# Who will win Top Chef Season 4?



## oahuamateurchef (Nov 23, 2006)

Dale, Richard, Andrew, Antonia are the strongest I think.

Fantastic blog here.

I hope Richard wins personally. He is the most talented + a top chef attitude.

I take back what I might have said about Dale early in the season (although Thai halo halo blows away Filipino halo halo, hands down), but he is really talented.

How about you? Who will win?


----------



## koukouvagia (Apr 3, 2008)

I'm personally hoping for Spike to win, I don't know why I just like his "flavor profiles" being greek and all.

I didn't want to like Richard and I still wouldn't like to eat what he makes, but I think he's a good team member, and a good leader, and he has an overall good attitude. I want to like Antonia but I think she is condescending and bitchy to everyone there. Stephanie is a perfect example of a woman being talented and professional without being overbearing.

Andrew is creative and spirited, but he's got a lot of issues. He's jealous, and insecure and is always measuring himself against Richard. That only helps to feature how confident Richard is.

Think about who you would want to work for. No matter how talented he is, would you WANT to work in a restaurant where Dale is executive chef? No thank you.


----------



## allie (Jul 21, 2006)

I was glad to see Nikki go home finally. I would have sent her home a lot earlier because I don't see her having much potential as a "top" chef.

I think that Richard is showing a lot of consistency overall and has a good shot at making it to the end. I like Antonia and Stephanie but am highly doubtful they have what it takes to emerge winners in the end.....especially Stephanie.

Spike is not my favorite but I think that's an issue I have with his attitude. I think his ego gets in the way.

Dale is too hot-headed but then so was Hong (sp?). Andrew, to me, is the most forgettable at this point. If you asked me to point out one specific thing he's done, I don't think I could do it.

I couldn't believe their whining about feeding a family of 4 for $10 last week. I could definitely whiz through that challenge. lol


----------



## jbd (Mar 17, 2008)

Dale has packed his knives. Looking at the remaining group I feel like Lisa is next to go. Some of the judging panel seems to figured out Spike's game plan which may not serve him well.

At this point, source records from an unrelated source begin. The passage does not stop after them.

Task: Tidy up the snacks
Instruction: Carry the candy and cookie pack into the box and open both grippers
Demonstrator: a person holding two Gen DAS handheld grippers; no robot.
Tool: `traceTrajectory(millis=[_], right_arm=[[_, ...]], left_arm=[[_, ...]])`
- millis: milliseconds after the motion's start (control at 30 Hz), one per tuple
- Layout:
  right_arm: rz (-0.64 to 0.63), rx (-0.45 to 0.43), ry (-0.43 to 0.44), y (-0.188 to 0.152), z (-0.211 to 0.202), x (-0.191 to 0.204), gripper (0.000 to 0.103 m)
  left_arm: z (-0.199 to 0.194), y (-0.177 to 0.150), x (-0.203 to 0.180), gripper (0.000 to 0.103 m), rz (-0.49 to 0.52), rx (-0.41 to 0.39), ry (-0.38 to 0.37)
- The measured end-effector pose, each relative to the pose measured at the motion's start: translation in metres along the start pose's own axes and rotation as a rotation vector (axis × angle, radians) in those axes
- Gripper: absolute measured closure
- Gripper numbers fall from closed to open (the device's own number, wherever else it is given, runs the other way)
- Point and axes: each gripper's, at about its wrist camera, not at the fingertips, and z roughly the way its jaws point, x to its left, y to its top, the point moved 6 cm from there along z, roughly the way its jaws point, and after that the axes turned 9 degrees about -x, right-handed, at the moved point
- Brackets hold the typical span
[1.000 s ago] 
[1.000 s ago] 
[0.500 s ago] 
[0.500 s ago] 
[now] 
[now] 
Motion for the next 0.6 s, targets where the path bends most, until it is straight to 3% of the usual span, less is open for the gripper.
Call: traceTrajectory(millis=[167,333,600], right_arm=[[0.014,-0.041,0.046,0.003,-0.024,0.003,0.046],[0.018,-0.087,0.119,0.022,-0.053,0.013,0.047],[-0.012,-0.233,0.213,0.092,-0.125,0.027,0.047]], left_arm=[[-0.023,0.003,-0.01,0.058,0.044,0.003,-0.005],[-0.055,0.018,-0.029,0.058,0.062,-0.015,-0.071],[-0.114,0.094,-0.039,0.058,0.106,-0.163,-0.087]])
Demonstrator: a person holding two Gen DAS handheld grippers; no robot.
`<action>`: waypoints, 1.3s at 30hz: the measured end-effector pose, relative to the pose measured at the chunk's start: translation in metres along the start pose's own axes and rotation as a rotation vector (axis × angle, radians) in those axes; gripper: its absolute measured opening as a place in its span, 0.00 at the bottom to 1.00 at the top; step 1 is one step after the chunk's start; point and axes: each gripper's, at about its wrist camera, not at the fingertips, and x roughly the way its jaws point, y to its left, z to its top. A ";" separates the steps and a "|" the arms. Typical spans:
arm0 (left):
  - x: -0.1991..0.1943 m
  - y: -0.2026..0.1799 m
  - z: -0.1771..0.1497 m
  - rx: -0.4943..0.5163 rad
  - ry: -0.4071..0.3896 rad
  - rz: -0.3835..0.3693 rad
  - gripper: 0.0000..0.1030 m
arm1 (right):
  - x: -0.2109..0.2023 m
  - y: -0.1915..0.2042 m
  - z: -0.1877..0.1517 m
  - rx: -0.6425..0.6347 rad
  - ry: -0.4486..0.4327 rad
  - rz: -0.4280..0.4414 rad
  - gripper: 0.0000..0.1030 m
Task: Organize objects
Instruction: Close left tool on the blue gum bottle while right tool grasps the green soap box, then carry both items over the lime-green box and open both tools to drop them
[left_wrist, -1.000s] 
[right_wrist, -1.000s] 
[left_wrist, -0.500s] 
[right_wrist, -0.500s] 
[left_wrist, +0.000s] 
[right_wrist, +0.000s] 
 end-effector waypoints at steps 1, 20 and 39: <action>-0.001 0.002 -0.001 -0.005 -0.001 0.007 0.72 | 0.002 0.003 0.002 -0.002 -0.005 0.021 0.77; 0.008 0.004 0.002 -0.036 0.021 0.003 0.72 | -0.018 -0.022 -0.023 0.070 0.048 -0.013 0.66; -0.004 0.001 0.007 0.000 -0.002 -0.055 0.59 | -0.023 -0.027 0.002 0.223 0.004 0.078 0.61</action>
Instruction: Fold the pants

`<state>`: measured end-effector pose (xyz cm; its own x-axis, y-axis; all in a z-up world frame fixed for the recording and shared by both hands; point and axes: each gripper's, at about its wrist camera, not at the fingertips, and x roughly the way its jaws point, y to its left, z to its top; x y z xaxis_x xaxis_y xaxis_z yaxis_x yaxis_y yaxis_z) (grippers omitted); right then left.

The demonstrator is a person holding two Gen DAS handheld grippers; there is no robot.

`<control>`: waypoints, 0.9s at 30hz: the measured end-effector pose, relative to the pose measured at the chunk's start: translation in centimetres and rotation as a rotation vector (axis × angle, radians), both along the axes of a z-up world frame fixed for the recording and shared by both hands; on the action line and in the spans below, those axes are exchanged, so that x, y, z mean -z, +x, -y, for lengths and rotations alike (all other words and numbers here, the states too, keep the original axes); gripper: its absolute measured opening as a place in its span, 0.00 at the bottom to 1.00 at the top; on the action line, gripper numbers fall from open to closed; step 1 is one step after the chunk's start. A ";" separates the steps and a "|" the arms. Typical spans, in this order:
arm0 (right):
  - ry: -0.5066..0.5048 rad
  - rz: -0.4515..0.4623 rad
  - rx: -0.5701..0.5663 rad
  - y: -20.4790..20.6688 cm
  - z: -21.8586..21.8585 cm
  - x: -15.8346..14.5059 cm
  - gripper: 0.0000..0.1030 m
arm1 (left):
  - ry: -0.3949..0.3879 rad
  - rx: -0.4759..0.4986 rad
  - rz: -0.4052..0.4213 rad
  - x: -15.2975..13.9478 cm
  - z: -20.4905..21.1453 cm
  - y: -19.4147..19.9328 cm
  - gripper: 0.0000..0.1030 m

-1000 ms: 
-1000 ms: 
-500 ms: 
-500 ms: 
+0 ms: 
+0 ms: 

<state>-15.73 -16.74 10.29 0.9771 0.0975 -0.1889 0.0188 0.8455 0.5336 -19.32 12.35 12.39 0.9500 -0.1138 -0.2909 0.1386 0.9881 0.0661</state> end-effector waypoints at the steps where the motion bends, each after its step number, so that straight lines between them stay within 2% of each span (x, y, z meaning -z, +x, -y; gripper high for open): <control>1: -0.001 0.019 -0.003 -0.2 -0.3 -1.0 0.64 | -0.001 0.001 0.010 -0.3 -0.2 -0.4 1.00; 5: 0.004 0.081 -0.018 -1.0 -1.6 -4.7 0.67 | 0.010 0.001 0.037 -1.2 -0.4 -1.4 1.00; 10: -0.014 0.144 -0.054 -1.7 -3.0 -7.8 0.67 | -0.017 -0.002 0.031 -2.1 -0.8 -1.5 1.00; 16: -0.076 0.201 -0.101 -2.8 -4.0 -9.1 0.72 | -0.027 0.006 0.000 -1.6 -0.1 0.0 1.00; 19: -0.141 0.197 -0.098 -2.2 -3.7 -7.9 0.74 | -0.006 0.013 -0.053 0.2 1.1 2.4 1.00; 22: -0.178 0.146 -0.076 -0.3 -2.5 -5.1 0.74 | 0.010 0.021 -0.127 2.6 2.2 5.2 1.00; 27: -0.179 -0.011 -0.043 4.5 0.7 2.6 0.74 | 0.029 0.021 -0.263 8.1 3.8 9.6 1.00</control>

At this recent stage of the competetion it seems that the ones who get stubborn and insist on doing it their way are the ones who get axed. Also it seems, at least through TV editing, that the folks who have trouble with accepting responsibility for the results get axed. Andrew and Dale both had problems with this IMO.

IMO, Dale still needs some growth and development in supervision before he is ready to be the chef. He just hasn't made it through the transition yet.

Antonia, Richard and Stephanie will be the top three, IMO.

Top two will be Antonia and Richard.

The winner will be ?????


----------



## koukouvagia (Apr 3, 2008)

I never liked Dale, was never interested in eating his food, and I thought his attitude mostly sucked. But for some reason I was sad to see him go and I think Lisa really fights dirty at judges table. Although I admire her for standing strong, she puts out dishes that she KNOWS aren't going to cut it and then finds everybody else to blame. "someone moved my rice" "I didn't pick out the rice" "I didn't have good direction from executive chef" it's just a bunch of excuses. Dale did not prove to be a strong exec and he undermined his own authority by moaning and yelling. Ick.

Spike's gameplan is a bit misguided although in a team between Lisa and Dale I'd try to stay out of it as well. He does however need to focus more on the food and less on screwing over the competitors. 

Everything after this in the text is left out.